No Brasil do século 18, as artes eram consideradas coisa menor pelos portugueses, que, por isso, as entregaram aos negros. Ensinados, no início, por alguns padres que, sem saber, formaram alguns gênios, nossos primeiros artistas viam na música, nas artes visuais, literárias e cênicas a oportunidade de comprar alforrias, de empreender um ofício.
O ouro e os diamantes de Minas Gerais geraram músicos e artistas de grande talento, numa ambição de beleza que a fortuna não cria por si mesma. Foi assim que se deu o encontro das artes com a educação, muito antes das escolas.
Quando o ouro rareou, o compositor, instrumentista e professor Salvador José, o “Pardo”, desceu de Minas para o Rio. Desconhecemos quem foi seu mestre, mas sabemos que ele ensinou música a José Maurício Nunes Garcia (1767-1830), um menino genial, neto de duas mulheres escravizadas e seus senhores, músico profissional desde os nove anos, cantor, instrumentista, regente, que se tornaria padre e o maior compositor fora da Europa em seu tempo.
Quando a família real chegou ao Brasil, foi a ele que Dom João recorreu para satisfazer sua paixão pela música. José Maurício criou, em sua própria casa, a primeira escola de música no Brasil: gratuita, ela acolheu inúmeros meninos pobres. Lá estudou o compositor de nosso hino nacional, Francisco Manuel da Silva, fundador do Conservatório do Rio de Janeiro, onde orientou Carlos Gomes (1836-1896), que brilhou pelo mundo afora e morreu em Belém, onde iria dirigir o Conservatório de Música da cidade.
O Conservatório do Rio tornou-se a Escola de Música da UFRJ, onde gerações de compositores e intérpretes exerceram o compromisso com a educação de novos músicos —e a educação pela música.
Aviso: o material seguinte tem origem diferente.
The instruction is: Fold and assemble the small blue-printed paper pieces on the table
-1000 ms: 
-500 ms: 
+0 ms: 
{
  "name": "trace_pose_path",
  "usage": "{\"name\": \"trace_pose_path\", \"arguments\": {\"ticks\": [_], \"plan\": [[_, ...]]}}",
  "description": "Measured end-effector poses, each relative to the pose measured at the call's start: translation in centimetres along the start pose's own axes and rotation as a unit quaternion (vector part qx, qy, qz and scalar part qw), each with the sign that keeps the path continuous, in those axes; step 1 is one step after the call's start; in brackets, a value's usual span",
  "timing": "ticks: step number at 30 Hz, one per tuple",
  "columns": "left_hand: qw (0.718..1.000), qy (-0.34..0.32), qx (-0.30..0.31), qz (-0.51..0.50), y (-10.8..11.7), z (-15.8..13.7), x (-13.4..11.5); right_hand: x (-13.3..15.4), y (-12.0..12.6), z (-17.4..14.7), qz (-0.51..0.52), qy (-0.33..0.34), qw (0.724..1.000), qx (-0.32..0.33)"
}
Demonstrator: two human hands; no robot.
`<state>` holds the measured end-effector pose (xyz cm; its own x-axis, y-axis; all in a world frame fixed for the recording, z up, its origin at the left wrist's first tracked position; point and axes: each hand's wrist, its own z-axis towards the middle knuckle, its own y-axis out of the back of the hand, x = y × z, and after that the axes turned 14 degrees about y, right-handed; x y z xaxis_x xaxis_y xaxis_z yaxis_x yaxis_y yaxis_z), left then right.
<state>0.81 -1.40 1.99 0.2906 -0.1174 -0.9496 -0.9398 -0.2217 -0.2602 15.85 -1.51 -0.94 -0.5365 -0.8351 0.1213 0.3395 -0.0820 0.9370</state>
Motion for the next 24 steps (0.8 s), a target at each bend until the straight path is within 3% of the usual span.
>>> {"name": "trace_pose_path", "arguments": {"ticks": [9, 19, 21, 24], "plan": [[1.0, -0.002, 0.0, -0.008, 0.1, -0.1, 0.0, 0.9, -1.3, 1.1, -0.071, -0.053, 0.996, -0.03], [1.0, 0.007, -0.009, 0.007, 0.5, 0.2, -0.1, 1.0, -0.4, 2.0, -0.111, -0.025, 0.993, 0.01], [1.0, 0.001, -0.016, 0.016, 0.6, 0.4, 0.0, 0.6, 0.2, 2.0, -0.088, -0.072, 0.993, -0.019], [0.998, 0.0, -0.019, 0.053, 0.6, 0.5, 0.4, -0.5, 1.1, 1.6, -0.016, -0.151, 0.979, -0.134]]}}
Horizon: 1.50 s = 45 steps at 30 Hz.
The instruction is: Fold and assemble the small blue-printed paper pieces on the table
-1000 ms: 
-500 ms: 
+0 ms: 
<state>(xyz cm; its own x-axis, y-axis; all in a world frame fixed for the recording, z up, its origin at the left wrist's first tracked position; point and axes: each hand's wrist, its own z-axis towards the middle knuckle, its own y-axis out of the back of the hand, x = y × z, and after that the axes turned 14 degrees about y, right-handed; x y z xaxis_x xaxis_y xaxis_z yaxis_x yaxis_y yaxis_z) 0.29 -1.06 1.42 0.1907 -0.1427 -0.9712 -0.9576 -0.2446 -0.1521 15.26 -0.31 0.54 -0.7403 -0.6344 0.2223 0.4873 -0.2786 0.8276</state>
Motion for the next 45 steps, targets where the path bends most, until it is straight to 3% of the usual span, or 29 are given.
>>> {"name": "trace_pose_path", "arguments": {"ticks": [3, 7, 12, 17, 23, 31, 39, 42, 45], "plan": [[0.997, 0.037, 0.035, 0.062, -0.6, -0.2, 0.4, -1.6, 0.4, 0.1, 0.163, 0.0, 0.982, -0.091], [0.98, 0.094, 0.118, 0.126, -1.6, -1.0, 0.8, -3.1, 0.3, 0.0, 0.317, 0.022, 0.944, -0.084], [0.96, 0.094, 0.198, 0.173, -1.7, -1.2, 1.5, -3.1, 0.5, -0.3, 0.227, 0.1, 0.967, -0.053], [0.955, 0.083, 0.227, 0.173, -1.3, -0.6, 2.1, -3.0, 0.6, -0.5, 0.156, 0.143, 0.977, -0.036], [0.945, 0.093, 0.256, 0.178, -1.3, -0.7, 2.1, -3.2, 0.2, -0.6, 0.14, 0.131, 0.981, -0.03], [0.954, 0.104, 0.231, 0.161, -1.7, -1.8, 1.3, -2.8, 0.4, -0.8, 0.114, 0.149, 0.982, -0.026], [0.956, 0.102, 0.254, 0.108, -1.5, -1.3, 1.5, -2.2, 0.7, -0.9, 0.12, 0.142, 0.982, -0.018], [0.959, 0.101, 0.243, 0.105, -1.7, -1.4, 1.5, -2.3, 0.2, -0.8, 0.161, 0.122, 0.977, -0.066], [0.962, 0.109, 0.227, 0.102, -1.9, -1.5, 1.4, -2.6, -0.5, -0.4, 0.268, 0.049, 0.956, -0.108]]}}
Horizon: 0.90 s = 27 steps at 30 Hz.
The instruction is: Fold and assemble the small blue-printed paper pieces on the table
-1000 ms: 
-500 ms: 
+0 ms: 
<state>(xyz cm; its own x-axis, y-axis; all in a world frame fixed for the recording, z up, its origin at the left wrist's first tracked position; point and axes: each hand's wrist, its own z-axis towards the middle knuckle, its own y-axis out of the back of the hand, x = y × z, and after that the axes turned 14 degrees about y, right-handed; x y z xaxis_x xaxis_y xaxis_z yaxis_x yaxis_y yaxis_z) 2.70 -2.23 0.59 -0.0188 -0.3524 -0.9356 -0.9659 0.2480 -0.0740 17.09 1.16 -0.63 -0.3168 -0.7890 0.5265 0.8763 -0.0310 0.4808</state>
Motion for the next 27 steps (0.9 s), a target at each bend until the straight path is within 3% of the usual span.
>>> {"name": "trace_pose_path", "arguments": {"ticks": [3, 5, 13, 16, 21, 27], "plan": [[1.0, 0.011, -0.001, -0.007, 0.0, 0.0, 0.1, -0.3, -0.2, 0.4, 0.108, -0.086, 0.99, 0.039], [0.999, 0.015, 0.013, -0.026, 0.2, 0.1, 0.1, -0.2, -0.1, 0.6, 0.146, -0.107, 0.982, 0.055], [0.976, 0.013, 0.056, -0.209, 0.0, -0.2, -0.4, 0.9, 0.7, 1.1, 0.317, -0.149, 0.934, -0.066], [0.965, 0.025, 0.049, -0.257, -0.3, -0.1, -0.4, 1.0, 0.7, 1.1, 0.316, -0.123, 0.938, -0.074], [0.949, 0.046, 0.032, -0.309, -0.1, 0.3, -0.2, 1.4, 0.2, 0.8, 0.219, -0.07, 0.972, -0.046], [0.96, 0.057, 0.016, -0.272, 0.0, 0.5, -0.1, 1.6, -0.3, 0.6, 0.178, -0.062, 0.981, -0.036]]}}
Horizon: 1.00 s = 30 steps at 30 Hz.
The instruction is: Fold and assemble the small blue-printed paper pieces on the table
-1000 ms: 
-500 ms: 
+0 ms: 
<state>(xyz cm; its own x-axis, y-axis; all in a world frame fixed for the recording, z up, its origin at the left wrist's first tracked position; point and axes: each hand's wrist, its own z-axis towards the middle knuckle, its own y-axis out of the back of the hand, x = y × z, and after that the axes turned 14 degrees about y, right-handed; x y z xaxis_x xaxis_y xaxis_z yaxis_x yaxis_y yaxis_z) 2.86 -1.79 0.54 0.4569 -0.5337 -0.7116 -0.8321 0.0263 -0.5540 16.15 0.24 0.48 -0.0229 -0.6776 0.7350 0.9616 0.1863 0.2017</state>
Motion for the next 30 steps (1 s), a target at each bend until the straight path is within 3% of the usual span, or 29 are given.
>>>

Heitor Villa-Lobos (1887-1959) é conhecido por sua obra magnífica e imensa e pela ambição de ensinar música, notadamente nas escolas públicas. Sua estratégia era usar o instrumento universal, a voz humana, mas de forma coletiva: o canto orfeônico, o coral.
É verdade que ele fez milhares de professores e crianças se apresentarem em manifestações fascistoides durante a ditadura sangrenta de Getúlio Vargas. Mas alguns dos maiores artistas da época também acreditavam que era possível modernizar o Estado brasileiro mesmo sem compromissos democráticos. Villa-Lobos não era o defensor mais ardoroso do ditador, e, além disso, tinha o maior e mais inclusivo projeto: educar pela música.
E essa discussão ainda é boa: então a música pode contribuir para a educação? Respondo que, em especial na democracia, pode —e deve. Argumentos conhecidos continuam válidos, e alguns devem ser atualizados. Vejamos os iniciais.
Música é vivência racional-emocional-física indissociável, argumento potente numa educação que, quase sempre, ensina as disciplinas de maneira estanque e secciona o indivíduo. Música é realização coletiva e colaborativa num mundo competitivo. Cantar e tocar, e mesmo ouvir música juntos, é uma atividade agregadora poderosa.
Fazer música envolve o permanente risco de errar, assim como envolve distintas compreensões. As escolas precisam de experiências com muitas respostas possíveis além de “certo” e “errado”, em que se aprenda a conviver com o erro na busca de soluções.
Música é uma arte concreta, no sentido de não abstrata. Abstratas são as palavras, as imagens, as representações que, por um acordo social, atribuem a palavra “elefante” a um certo animal; essa palavra, em outros idiomas, não representa nada. Mas um choro de Pixinguinha e uma sinfonia de Beethoven não estão no lugar de qualquer outra coisa; são o que são.
Ao tocarem nossas emoções, elas despertarão em cada um de nós uma percepção direta, não representativa. As letras de nossas canções favoritas são potencializadas pela música que habitam.
Nas escolas são ensinadas linguagens para as representações. Palavras, números, fórmulas. E sabemos como são precárias as métricas, as sentenças, as soluções. Tanto que as ciências criaram, e seguem criando, métodos para aperfeiçoá-las. Há décadas, pesquisas apontam que muitas crianças não compreendem o que leem, inclusive a formulação de problemas matemáticos! A vida não cabe no que se pode representar.
Sobrecarregados por mensagens que exaltam o consumo, estudantes deveriam encontrar oportunidades de ampliação de repertórios que semeassem neles uma vivência encarnada de saber duvidar, questionar. A cultura que importa não é erudita ou popular: é a cultura da escolha.
Educadores devem ter músicos e artistas como aliados, muito mais do que economistas e sociólogos, que têm dominado as conversas. A escola é o lugar da música e das artes, o maior palco que a humanidade já engendrou, e onde está a maior plateia. No Brasil, sempre soubemos disso.